St. Louis is split between 11 districts in the Missouri House of Representatives: all of the 76th, 77th, 78th, 79th, 80th, 81st, 82nd, and 84th, and parts of the 66th, 83rd, and 93rd, which are shared with St. Louis County. [101] The 5th Missouri Senate district is entirely within the city, while the 4th is shared with St. Louis County. [101]

At the federal level, St. Louis is the heart of Missouri's 1st congressional district , which also includes part of northern St. Louis County. [101] A Republican has not represented a significant portion of St. Louis in the U.S. House since 1953. Correspondingly, despite primarily voting Republican prior to 1928 in presidential elections, from then on the city has become a Democratic stronghold at the presidential level. George H.W. Bush in 1988 was the most recent Republican to win even a quarter of the city's votes in a presidential election.
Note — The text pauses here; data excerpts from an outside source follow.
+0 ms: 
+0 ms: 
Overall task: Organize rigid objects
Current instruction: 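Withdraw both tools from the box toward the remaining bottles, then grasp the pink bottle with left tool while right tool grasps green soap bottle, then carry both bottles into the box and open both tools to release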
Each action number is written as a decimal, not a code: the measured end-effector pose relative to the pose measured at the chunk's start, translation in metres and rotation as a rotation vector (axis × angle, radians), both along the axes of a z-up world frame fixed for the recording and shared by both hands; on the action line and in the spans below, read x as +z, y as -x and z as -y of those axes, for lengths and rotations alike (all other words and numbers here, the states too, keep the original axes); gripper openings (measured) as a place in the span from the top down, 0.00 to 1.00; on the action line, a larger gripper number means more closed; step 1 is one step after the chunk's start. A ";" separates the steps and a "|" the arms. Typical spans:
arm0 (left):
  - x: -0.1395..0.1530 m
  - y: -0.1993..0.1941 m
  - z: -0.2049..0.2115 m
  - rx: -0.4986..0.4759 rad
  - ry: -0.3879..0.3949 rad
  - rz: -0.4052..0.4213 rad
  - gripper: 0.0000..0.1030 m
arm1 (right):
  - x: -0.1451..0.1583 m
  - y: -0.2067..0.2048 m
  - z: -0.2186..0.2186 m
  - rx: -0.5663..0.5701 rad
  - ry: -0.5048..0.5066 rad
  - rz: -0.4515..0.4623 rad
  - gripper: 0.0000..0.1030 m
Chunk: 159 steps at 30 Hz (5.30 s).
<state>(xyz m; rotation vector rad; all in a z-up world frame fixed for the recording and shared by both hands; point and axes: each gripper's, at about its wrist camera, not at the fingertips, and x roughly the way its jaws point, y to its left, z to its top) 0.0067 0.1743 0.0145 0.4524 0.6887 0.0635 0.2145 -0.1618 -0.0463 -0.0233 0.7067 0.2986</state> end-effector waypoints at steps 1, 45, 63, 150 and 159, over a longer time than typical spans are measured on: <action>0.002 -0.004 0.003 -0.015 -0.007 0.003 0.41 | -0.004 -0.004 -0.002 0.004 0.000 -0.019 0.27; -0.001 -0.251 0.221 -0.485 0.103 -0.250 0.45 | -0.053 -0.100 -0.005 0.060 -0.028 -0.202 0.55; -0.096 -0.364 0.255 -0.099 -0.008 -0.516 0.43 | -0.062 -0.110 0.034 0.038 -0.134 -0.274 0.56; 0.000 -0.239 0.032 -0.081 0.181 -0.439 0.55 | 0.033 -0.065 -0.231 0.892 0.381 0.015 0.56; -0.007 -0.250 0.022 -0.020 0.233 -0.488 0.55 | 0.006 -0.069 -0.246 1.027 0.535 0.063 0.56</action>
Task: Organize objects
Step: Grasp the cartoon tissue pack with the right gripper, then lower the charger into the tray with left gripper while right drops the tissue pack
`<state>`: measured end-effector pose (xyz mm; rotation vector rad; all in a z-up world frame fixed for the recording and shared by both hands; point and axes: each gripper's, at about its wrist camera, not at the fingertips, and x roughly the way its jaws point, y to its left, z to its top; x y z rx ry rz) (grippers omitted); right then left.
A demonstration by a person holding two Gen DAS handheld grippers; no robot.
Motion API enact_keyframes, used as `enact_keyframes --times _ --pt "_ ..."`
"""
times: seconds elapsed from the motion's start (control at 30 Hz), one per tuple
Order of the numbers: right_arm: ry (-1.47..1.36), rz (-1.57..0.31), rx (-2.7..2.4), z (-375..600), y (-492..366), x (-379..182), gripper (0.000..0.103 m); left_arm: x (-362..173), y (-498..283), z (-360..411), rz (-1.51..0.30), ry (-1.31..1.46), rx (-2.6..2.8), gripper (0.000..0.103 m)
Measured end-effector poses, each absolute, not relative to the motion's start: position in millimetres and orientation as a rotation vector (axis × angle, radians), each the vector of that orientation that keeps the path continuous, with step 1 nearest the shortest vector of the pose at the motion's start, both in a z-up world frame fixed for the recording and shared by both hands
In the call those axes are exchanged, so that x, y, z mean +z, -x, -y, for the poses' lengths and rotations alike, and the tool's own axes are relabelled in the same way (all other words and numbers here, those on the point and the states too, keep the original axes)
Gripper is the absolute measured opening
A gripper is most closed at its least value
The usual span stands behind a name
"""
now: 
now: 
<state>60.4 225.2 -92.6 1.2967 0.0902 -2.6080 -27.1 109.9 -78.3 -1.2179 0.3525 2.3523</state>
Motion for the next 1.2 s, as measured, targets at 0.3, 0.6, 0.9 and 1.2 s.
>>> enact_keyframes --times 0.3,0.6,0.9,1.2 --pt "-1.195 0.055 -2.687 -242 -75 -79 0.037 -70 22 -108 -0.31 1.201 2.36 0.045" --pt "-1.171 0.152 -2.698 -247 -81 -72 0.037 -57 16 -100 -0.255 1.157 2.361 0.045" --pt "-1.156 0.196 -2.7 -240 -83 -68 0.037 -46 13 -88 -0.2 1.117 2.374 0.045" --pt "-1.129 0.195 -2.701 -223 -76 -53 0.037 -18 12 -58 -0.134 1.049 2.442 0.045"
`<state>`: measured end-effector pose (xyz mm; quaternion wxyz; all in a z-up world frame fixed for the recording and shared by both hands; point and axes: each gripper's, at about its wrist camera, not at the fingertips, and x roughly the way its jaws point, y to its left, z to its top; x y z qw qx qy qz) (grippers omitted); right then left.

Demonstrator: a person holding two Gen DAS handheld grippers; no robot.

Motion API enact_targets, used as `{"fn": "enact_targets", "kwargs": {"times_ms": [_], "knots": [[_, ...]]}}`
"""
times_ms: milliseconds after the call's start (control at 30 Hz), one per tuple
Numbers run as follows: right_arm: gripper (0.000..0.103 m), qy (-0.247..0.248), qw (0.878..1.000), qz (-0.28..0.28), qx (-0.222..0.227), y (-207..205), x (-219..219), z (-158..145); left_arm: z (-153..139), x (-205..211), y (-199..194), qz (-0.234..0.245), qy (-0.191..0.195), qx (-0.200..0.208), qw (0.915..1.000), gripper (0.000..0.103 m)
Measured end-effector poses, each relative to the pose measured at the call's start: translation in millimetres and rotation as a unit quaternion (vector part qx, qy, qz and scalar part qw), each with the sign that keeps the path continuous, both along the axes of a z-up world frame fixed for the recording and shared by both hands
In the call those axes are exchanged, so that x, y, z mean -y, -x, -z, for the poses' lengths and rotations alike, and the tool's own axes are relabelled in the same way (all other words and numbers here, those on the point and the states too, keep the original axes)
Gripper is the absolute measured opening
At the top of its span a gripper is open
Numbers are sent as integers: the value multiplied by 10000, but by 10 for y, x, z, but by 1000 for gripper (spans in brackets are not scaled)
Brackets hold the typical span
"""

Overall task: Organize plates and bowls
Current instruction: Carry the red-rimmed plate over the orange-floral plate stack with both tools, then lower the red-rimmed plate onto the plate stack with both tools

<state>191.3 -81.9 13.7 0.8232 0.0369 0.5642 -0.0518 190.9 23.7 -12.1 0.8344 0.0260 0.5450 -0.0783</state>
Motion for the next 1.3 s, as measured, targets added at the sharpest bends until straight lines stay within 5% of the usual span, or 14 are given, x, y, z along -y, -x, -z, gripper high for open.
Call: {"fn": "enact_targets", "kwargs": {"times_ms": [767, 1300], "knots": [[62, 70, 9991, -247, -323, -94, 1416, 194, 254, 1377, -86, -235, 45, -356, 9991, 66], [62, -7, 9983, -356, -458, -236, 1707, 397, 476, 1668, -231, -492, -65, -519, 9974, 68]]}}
The United States Court of Appeals for the Eighth Circuit and the United States District Court for the Eastern District of Missouri are based in the Thomas F. Eagleton United States Courthouse in downtown St. Louis. St. Louis is also home to a Federal Reserve System branch, the Federal Reserve Bank of St. Louis. The National Geospatial-Intelligence Agency (NGA) also maintains major facilities in the St. Louis area. [102]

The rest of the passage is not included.